◆ YOUR TASK ◆
The line containing "For a pair of" and every line after it, through the end of the records below, are to be reproduced exactly, with the pictures left out.

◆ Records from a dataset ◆
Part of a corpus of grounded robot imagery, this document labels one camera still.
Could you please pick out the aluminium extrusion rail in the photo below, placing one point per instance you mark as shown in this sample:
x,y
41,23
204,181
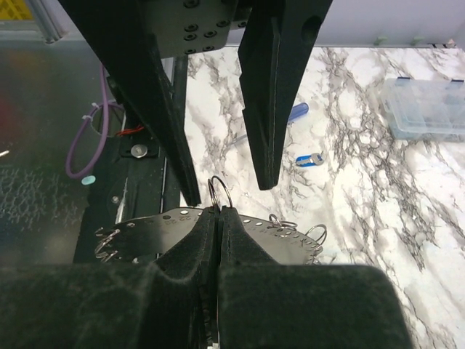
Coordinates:
x,y
53,21

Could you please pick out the clear plastic organizer box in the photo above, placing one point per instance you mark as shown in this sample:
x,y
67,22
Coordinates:
x,y
424,110

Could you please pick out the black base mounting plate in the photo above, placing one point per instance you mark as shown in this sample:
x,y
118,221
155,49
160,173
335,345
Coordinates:
x,y
133,179

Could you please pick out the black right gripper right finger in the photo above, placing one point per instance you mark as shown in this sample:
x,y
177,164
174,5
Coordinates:
x,y
263,304

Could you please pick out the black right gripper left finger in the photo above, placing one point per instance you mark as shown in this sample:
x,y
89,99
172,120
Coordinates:
x,y
160,303

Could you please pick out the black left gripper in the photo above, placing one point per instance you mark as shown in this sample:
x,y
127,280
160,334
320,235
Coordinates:
x,y
273,54

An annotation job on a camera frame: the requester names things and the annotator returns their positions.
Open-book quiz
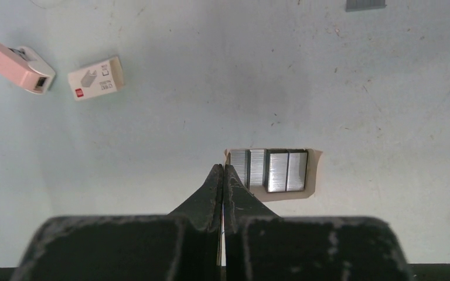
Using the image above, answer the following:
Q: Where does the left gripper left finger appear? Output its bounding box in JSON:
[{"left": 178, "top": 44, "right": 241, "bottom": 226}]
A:
[{"left": 12, "top": 165, "right": 224, "bottom": 280}]

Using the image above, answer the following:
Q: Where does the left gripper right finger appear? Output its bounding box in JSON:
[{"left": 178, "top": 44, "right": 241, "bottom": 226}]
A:
[{"left": 223, "top": 165, "right": 413, "bottom": 280}]

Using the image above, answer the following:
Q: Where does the staple tray box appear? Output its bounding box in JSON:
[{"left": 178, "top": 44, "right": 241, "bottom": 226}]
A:
[{"left": 224, "top": 148, "right": 322, "bottom": 202}]

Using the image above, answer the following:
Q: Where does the pink mini stapler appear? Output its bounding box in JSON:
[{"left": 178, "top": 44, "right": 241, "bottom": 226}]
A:
[{"left": 0, "top": 43, "right": 56, "bottom": 95}]

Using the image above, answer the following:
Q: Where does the staple strip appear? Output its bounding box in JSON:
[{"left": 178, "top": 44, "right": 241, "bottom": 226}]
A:
[{"left": 345, "top": 0, "right": 387, "bottom": 12}]

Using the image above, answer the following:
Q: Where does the white staple box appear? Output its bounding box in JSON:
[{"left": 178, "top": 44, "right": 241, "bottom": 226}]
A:
[{"left": 67, "top": 56, "right": 125, "bottom": 101}]

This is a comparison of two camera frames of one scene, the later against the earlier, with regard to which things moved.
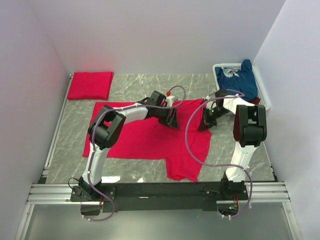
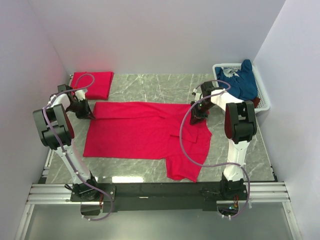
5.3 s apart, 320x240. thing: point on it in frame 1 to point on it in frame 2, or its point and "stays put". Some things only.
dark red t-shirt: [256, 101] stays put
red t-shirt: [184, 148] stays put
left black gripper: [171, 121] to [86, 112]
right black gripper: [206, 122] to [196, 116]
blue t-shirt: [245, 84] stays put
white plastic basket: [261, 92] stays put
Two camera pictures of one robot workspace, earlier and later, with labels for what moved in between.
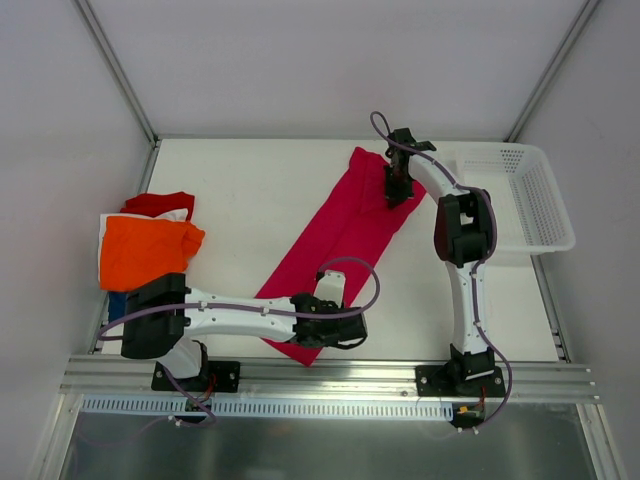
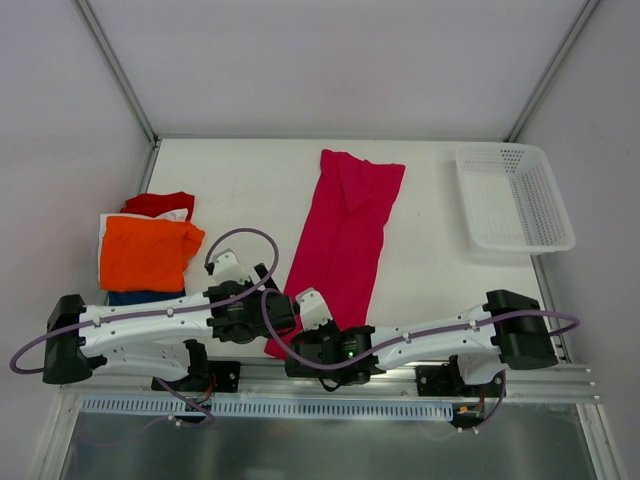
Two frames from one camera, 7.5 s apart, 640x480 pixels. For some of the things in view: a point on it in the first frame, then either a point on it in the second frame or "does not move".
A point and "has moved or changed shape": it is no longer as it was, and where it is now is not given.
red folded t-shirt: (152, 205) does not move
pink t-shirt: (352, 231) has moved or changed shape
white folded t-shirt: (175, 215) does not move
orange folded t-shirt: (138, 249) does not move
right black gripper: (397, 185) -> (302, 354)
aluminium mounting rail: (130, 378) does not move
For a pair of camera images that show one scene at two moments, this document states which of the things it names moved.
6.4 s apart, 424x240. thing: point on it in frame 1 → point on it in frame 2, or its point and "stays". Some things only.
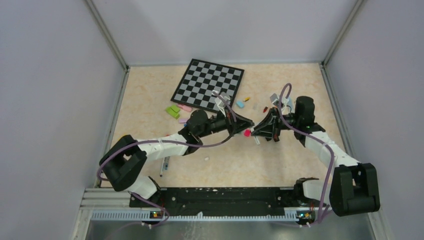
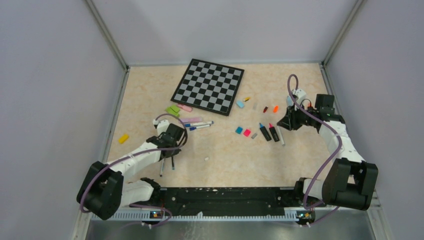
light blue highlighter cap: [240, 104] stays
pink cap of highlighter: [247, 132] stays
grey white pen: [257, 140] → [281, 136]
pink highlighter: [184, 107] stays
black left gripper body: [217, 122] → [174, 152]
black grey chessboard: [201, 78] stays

◆ SOLUTION TO THE PROBLEM ◆
For a pair of camera images that show one scene at two moments, this document states which of the things it names moved.
6.4 s apart, 424x240. thing: point on it in frame 1 → point on it in frame 2, or its point and "stays". Some things only.
light blue highlighter cap: [240, 104] stays
pink cap of highlighter: [247, 132] stays
grey white pen: [257, 140] → [281, 136]
pink highlighter: [184, 107] stays
black left gripper body: [217, 122] → [174, 152]
black grey chessboard: [201, 78] stays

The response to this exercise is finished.